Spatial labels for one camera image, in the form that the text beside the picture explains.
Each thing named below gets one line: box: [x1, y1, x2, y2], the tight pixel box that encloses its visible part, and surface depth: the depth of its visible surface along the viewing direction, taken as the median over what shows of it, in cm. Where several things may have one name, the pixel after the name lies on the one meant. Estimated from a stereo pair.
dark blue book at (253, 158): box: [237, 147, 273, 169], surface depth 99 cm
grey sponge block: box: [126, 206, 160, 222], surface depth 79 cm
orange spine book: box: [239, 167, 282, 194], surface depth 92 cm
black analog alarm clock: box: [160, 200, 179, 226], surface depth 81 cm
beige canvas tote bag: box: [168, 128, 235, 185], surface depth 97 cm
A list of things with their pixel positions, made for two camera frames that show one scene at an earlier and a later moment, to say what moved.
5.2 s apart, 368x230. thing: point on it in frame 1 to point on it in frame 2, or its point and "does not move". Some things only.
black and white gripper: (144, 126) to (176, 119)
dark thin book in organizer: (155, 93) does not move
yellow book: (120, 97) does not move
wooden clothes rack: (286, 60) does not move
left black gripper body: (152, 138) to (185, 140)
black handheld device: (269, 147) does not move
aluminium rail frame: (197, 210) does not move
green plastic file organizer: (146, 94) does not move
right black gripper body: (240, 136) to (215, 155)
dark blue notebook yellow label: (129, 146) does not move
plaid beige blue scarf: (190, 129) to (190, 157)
++++++
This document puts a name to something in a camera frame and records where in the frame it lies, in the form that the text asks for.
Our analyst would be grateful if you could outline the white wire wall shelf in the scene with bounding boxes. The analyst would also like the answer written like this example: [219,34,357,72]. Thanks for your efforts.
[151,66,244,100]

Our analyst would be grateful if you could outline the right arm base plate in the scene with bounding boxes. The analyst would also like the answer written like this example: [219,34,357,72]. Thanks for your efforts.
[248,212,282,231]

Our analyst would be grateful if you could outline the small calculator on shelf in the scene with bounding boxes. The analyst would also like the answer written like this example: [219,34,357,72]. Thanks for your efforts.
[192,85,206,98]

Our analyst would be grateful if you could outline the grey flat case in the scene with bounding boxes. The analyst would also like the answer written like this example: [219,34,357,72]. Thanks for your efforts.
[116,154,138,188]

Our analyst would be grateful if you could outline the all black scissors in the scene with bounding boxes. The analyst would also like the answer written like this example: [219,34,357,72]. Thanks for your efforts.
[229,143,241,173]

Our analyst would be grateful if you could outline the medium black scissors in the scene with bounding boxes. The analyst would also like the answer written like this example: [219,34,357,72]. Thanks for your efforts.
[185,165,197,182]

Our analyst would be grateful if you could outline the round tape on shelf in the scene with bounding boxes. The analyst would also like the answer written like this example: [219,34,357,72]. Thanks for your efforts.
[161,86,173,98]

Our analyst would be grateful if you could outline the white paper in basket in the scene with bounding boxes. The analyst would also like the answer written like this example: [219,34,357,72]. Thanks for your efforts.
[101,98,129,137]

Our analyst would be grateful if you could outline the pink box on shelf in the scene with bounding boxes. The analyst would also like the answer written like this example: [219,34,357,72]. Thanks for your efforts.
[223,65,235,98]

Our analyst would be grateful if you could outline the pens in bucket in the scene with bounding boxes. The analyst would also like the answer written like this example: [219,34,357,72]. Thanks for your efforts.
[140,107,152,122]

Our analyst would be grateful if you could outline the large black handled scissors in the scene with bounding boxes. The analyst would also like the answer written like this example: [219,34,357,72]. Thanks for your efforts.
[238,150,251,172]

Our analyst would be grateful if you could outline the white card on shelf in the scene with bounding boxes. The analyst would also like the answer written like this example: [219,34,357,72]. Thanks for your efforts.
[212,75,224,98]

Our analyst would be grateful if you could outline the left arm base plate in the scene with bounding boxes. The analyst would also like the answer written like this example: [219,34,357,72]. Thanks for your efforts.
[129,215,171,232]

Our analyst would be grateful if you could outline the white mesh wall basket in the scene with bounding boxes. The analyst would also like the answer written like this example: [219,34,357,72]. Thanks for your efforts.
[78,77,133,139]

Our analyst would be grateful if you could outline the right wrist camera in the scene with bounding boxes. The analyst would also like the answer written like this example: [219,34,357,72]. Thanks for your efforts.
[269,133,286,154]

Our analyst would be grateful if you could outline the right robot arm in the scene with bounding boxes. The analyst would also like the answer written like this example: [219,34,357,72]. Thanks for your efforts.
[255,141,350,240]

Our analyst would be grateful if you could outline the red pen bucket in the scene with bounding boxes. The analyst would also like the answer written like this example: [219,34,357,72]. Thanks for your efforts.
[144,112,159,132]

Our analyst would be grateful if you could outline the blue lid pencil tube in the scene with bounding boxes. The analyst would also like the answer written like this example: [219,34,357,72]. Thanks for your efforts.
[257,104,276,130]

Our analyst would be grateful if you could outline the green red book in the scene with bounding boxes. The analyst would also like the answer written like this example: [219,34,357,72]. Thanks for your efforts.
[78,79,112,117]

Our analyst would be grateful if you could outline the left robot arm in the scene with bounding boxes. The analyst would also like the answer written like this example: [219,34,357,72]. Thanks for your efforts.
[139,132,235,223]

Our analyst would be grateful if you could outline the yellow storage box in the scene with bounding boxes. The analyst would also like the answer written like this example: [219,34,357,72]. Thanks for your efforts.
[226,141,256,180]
++++++
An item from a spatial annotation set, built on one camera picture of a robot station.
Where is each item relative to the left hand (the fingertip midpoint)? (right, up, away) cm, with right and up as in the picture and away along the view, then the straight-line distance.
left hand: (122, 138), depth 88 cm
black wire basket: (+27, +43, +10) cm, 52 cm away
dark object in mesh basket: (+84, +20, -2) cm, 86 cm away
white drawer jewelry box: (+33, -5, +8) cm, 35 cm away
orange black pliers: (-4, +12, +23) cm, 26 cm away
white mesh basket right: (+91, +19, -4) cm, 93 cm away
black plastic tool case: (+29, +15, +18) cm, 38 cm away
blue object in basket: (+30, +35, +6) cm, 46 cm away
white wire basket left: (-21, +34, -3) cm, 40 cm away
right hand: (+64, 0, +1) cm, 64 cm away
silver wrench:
++++++
EXERCISE OBJECTIVE: Look back at the entries above and repeat, unchanged, every line from the line holding "Spatial labels for" through the line holding "plaid beige blue".

RESULT OF THIS TASK:
Spatial labels for one camera image, in the form that the text beside the picture explains.
Each thing named below gets one line: box: [x1, y1, x2, y2], the tight pixel box that encloses its visible part, and surface depth: the depth of its visible surface along the viewing direction, taken as the median over what shows of it, in cm. Where several things may have one name, the pixel after the name lies on the one meant. Estimated from a stereo pair.
dark blue book at (253, 158): box: [237, 147, 273, 169], surface depth 99 cm
grey sponge block: box: [126, 206, 160, 222], surface depth 79 cm
orange spine book: box: [239, 167, 282, 194], surface depth 92 cm
black analog alarm clock: box: [160, 200, 179, 226], surface depth 81 cm
beige canvas tote bag: box: [168, 128, 235, 185], surface depth 97 cm
A list of things with their pixel positions, made for two camera frames that show one scene at an earlier and a later moment, to say what moved.
5.2 s apart, 368x230. thing: point on it in frame 1 to point on it in frame 2, or its point and "does not move". Some things only.
black and white gripper: (144, 126) to (176, 119)
dark thin book in organizer: (155, 93) does not move
yellow book: (120, 97) does not move
wooden clothes rack: (286, 60) does not move
left black gripper body: (152, 138) to (185, 140)
black handheld device: (269, 147) does not move
aluminium rail frame: (197, 210) does not move
green plastic file organizer: (146, 94) does not move
right black gripper body: (240, 136) to (215, 155)
dark blue notebook yellow label: (129, 146) does not move
plaid beige blue scarf: (190, 129) to (190, 157)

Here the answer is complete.